Air takkan pernah mengingkari darimana ia berasal, ia hanya lupa.

Ketika sang bumi meneteskan peluhnya,  mebgalirkan buih demi buih,  dari sanalah seharusnya sadar ia menjadi penting.  Air takkan pernah tamak ketika berada dibawah bumi,  ia  dermawan dan bersahaja, memberi kehidupan bagi bumi dan isinya, menjadi penting, namun air selalu rendah hati.  Penting pula menjadi rendah hati yang tidak pernah lelah.  Bukannya air sudah lelah namun tak ada tempat lagi bagi dirinya yang mulai tumbuh kembang.  Lambat laun air pun dipaksa berpindah karena darat takkan mampu menyisakan ruang bagi dirinya,  ia murka,  ia naik ke atas lalu menghempaskan daratan, setelah itu ia mencari tempat baginya untuk menempa diri mencari jatidiri.  Ia pergi ke laut yang membuat dirinya memiliki rasa, kadang ia menjadi ombak yang keras memecah batu karang, kadang ia tenang selembut kapas.

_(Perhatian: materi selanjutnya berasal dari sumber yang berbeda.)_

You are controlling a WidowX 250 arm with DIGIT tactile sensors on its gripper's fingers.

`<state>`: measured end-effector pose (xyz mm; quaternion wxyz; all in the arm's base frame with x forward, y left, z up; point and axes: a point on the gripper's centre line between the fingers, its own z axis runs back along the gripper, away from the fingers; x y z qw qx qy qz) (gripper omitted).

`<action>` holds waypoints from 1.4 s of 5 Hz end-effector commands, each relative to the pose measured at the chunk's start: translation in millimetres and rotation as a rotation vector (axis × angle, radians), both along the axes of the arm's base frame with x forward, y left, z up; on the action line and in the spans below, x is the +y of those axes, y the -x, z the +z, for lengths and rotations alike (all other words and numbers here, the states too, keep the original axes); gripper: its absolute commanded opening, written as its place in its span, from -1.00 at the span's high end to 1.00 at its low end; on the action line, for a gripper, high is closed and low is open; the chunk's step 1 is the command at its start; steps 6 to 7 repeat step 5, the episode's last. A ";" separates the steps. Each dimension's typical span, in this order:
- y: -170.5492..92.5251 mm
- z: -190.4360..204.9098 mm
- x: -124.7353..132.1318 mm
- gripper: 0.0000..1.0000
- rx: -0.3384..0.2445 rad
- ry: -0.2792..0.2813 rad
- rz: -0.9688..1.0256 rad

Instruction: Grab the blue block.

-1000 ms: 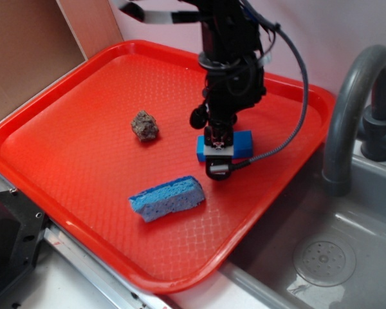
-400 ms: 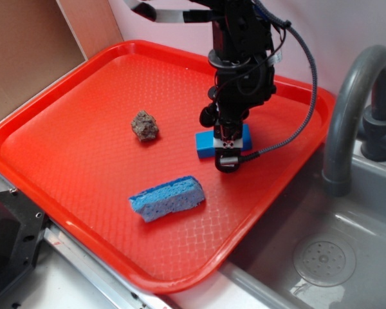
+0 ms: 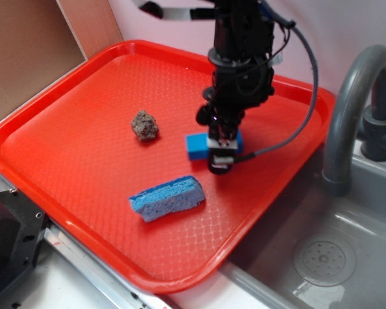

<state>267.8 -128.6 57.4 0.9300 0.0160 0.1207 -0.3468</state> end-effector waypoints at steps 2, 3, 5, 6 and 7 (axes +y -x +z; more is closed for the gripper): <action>43.5 147.0 76.4 1.00 -0.365 0.101 0.473; 67.4 168.7 89.3 1.00 -0.414 0.109 0.567; 88.1 166.4 98.7 1.00 -0.424 0.172 0.781; 88.1 166.4 98.7 1.00 -0.424 0.172 0.781; 88.1 166.4 98.7 1.00 -0.424 0.172 0.781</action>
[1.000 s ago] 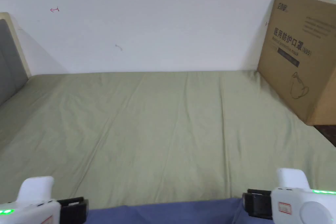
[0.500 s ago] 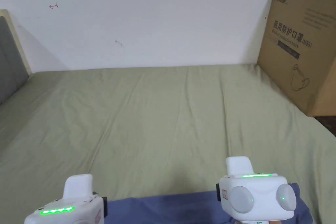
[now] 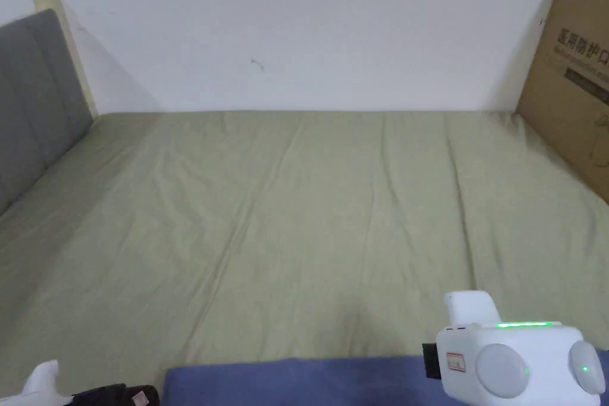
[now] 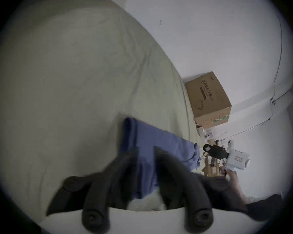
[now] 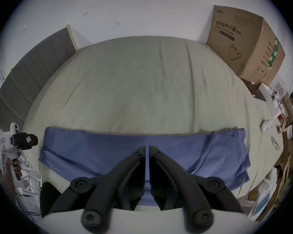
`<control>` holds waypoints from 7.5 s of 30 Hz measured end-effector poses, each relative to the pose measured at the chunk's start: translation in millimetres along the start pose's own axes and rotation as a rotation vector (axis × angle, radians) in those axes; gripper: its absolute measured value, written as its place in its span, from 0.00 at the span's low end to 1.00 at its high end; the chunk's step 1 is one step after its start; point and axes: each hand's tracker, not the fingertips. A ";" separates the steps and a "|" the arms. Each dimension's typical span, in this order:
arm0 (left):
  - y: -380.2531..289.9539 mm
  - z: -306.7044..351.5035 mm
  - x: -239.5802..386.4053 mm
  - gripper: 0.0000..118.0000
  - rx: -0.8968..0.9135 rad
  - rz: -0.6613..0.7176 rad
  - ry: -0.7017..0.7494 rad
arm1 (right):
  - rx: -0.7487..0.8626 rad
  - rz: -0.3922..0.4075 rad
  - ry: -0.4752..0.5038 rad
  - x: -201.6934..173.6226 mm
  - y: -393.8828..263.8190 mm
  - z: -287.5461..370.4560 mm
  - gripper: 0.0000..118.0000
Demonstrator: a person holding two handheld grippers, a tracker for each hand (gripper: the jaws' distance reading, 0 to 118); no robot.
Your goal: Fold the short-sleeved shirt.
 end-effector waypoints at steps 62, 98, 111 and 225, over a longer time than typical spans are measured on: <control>-49.8 -144.8 231.4 0.00 -0.108 -0.550 0.425 | 0.009 -0.157 0.108 77.8 -2.2 17.6 0.03; -10.3 -92.1 19.1 0.97 -0.203 0.098 -0.053 | -0.081 -0.039 0.095 45.5 0.5 -7.7 0.03; -20.0 -173.3 -0.5 0.06 -0.295 0.188 -0.253 | -0.100 -0.011 0.082 38.6 1.3 -7.0 0.03; -35.5 -187.4 58.6 1.00 -0.344 0.114 -0.304 | -0.329 -0.081 0.364 59.5 -42.1 -70.0 0.03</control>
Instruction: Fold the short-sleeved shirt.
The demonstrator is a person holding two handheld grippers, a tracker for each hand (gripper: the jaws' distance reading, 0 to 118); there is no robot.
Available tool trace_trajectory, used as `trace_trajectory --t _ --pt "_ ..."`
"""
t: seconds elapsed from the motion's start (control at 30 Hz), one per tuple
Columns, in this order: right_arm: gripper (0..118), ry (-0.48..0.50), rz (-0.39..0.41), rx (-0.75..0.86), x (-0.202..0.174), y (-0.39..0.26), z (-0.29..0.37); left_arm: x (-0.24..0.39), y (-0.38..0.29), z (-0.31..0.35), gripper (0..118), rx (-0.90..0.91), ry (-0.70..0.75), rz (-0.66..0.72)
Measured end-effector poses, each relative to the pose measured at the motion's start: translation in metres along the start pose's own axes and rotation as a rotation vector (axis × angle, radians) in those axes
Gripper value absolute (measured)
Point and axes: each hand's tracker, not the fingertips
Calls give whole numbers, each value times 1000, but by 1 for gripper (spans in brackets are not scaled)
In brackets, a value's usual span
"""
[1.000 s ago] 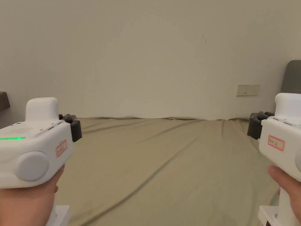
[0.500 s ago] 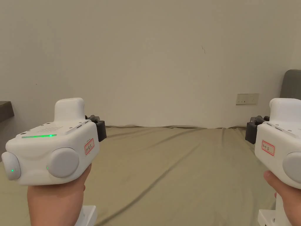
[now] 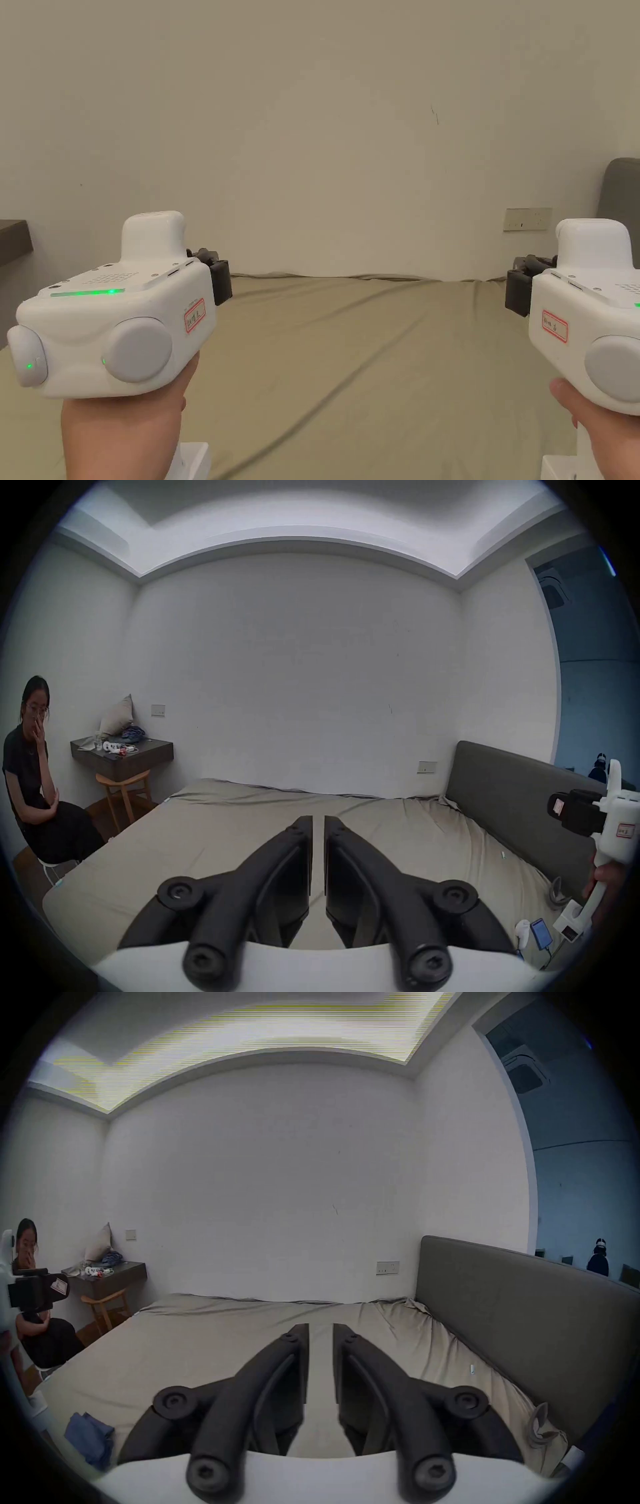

Hidup di laut begitu singkat dan kerasnya,  nasib buruk akan mengubahnya menjadi batuan dingin yang padat,  terkekang tak bisa kemana-mana sampai bumi akan meneteskan darahnya,  membawa dirinya kembali menjadi air. Nasib baik akan membawanya terbang tinggi ke puncak tertinggi di bumi melihat semuanya dari atas sana.  Menyenangkan begitu nyaman sampai pada akhirnya ia menjadi tamak dan lupa darimana ia datang.  Ia dapat bertindak sesuka hatinya,  berkuasa atas segala  tindakannya,  kadang ia bijaksana namun tak jarang licik,  kejam,  sampai menindas semua yang ada dibawahnya sampai ia mendapat tanda bahwa kegelapan akan datang. Ketika masa gelapnya itu datang,  air pun sadar bahwa waktunya di sana pun sebentar dan tidak ada siapapun yang dapat mengubah takdir,  takkan ada yang dapat menolong.  Begitu waktunya telah tiba,  ia akan pulang kembali ke rumahnya, turun menjadi pelepas dahaga bagi mereka yang kekurangan,   turun ke tempat dimana ia akan berbagi kebaikan dan cinta kasih, dimana ia menjadi sumber kehidupan,   tempat dimana dia merasakan ketenangan, memberikan kesejukan,  meredam kobaran amarah,  dan kesengsaraan.

Air takkan pernah mengingkari darimana ia berasal,  ia hanya lupa.